Vi toglierò un poco di gusto anticipando
che alla fine la costanza di Watson sarà premiata (dopo la prematura
scomparsa della moglie), ma in fondo in un libro di questo tipo un "lieto
fine" del genere è ampiamente prevedibile.
Su Anobii qualche recensore ha trovato
poco credibile il modo in cui la Piercy descrive i patemi d'animo zitelleschi
di Watson e Holmes, giudicati più in stile con la scrittura della
Austen che con quella di Conan Doyle, tuttavia io non condivido questo
parere.
La condizione umana dell'"invertito" nell'Inghilterra
vittoriana era veramente tale da indurre sentimenti di paranoia
venata d'autocommiserazione. Se l'omosessuale si sentiva perseguitato era
perché lo era davvero, e se si lamentava della sua triste
condizione era perché la sua condizione era triste per davvero.
L'autrice ha sicuramente letto testimonianze letterarie autentiche degli
omosessuali dell'epoca, che hanno a tratti o la stessa petulante autocommiserazione
che qui troviamo nei patemi d'animo di Watson, o l'inumano autocontrollo
delle proprie emozioni "illecite" che è qui attribuito a Holmes.
Piercy ha sfruttato magistralmente i silenzi
che da bravo vittoriano Conan Doyle aveva fatto calare sulla vita affettiva
dei suoi personaggi, trasformandoli in eloquenti censure che proprio in
base alla loro ampiezza lasciavano intuire le dimensioni del "non detto".
A mio parere, dunque, non solo la ricostruzione
in chiave "teatrale" delle emozioni dei due protagonisti non è affatto
sbagliata, ma è a sua volta un ulteriore esempio delle capacità
mimetiche dell'autrice.
Ciò considerato, resta il fatto
che questo libro nasce da un gioco, per offrire un divertimento malizioso
agli appassionati di Sherlock Holmes, che potranno apprezzare il modo in
cui il mondo creato da Conan Doyle è stato ripreso e ricreato senza
tradirlo.
Tuttavia il libro è scritto talmente
bene che per me ha funzionato alla rovescia: solo dopo averlo letto
sono andato a comprarmi i racconti di Sherlock Holmes - che ho trovato
assai fascinosi, ma un po' ripetitivi - riuscendo in questo modo ad apprezzare
ancora di più il lavoro di questa autrice britannica.
È una lettura consigliata tanto ai fans di Sherlock Holmes quanto a coloro che, come me, non ne avevamo mai letto le avventure.
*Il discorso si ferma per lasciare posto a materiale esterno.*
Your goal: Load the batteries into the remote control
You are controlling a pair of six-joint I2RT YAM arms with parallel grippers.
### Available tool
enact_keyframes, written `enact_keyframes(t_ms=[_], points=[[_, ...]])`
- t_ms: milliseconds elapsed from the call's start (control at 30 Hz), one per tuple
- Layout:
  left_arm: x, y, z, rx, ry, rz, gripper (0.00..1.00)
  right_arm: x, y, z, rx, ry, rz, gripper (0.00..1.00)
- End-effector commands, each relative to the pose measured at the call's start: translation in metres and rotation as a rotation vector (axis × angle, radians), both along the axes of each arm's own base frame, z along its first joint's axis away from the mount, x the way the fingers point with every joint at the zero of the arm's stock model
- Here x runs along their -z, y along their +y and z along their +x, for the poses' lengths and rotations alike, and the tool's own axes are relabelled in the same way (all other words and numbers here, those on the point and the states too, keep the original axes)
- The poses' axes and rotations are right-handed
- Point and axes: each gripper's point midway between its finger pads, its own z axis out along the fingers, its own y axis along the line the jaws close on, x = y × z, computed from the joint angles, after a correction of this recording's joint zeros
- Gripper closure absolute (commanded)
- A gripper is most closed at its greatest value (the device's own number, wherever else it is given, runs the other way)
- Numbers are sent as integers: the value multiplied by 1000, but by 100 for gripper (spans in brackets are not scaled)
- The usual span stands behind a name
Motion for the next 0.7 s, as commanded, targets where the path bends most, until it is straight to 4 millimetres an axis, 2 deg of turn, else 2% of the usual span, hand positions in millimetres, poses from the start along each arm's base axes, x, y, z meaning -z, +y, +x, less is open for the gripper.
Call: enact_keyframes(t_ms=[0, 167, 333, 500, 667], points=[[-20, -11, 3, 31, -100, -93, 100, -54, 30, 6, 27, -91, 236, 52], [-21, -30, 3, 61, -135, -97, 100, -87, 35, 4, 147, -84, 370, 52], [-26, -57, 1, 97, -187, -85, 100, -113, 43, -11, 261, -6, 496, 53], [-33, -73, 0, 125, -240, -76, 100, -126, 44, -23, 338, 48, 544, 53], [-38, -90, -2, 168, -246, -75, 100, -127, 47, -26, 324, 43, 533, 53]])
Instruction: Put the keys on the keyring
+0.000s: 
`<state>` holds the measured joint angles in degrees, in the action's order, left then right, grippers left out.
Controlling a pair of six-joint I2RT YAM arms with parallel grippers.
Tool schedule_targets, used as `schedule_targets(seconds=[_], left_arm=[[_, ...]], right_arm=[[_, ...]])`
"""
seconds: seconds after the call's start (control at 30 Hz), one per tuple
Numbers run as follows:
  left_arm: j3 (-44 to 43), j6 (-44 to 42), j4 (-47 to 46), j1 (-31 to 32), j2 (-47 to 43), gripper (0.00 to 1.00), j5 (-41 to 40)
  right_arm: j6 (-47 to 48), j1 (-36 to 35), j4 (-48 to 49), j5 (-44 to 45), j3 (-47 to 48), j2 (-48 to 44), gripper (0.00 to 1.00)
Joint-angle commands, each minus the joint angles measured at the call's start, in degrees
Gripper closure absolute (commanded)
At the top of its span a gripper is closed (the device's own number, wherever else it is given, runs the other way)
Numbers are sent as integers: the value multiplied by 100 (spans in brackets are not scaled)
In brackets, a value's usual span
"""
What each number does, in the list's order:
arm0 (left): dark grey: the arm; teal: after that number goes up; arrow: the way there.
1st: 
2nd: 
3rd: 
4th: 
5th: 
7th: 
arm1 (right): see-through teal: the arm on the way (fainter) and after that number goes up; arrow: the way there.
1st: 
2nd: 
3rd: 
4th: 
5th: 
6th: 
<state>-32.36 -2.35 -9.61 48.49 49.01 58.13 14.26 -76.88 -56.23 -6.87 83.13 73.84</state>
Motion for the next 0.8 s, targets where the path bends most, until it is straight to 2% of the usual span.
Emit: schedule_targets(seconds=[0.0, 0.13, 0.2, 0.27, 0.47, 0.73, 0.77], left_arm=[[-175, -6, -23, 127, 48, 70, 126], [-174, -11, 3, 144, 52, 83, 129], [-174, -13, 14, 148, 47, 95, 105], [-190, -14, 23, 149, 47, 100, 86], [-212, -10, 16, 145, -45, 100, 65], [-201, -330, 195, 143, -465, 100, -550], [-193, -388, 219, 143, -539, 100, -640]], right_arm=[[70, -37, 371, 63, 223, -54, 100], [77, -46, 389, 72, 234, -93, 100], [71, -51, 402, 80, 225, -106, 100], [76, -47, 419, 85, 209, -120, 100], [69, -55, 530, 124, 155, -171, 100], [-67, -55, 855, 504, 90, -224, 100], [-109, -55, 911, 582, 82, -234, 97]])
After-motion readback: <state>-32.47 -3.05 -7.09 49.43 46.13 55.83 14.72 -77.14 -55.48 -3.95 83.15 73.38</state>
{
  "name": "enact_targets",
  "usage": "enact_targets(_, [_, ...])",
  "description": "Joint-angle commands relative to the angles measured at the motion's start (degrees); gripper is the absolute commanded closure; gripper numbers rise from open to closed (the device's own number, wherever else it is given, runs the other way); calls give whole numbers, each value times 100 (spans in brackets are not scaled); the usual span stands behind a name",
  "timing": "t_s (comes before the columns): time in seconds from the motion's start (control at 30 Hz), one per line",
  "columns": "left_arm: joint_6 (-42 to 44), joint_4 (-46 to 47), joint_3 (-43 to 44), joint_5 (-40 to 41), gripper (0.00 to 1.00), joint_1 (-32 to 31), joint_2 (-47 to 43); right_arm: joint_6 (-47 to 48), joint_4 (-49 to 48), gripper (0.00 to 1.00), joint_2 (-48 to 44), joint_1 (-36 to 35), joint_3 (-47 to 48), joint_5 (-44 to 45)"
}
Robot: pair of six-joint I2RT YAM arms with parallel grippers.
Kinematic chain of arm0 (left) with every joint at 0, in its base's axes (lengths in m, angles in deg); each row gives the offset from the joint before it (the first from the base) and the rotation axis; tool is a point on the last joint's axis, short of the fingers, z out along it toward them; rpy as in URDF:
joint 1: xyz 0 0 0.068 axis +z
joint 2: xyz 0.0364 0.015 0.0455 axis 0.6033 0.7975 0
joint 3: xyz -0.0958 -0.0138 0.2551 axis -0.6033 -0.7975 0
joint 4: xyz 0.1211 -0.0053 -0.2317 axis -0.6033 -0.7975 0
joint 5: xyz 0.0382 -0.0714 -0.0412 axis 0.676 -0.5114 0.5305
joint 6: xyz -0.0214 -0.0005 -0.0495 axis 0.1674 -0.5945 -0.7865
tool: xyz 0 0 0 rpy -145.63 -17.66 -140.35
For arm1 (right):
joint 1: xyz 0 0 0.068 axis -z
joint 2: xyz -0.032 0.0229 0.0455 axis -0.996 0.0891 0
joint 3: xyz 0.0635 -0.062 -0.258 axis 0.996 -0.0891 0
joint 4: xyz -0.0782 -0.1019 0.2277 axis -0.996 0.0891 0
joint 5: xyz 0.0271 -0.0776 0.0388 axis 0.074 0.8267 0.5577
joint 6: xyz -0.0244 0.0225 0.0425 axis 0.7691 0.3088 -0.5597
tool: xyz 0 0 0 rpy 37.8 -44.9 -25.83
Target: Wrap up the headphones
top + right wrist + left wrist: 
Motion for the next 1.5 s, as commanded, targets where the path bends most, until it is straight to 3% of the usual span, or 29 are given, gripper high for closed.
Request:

Ovviamente è consigliabile agire nel modo inverso rispetto a me (prima lo Holmes originale, poi questa parodia), perché in questo modo si apprezzerà meglio il lavoro di ricostruzione minuziosa compiuto dalla Piercy, ma lo ripeto: questi due racconti hanno comunque meriti letterari autonomi e sono godibili anche da parte di chi non sia un fan di Sherlock Holmes.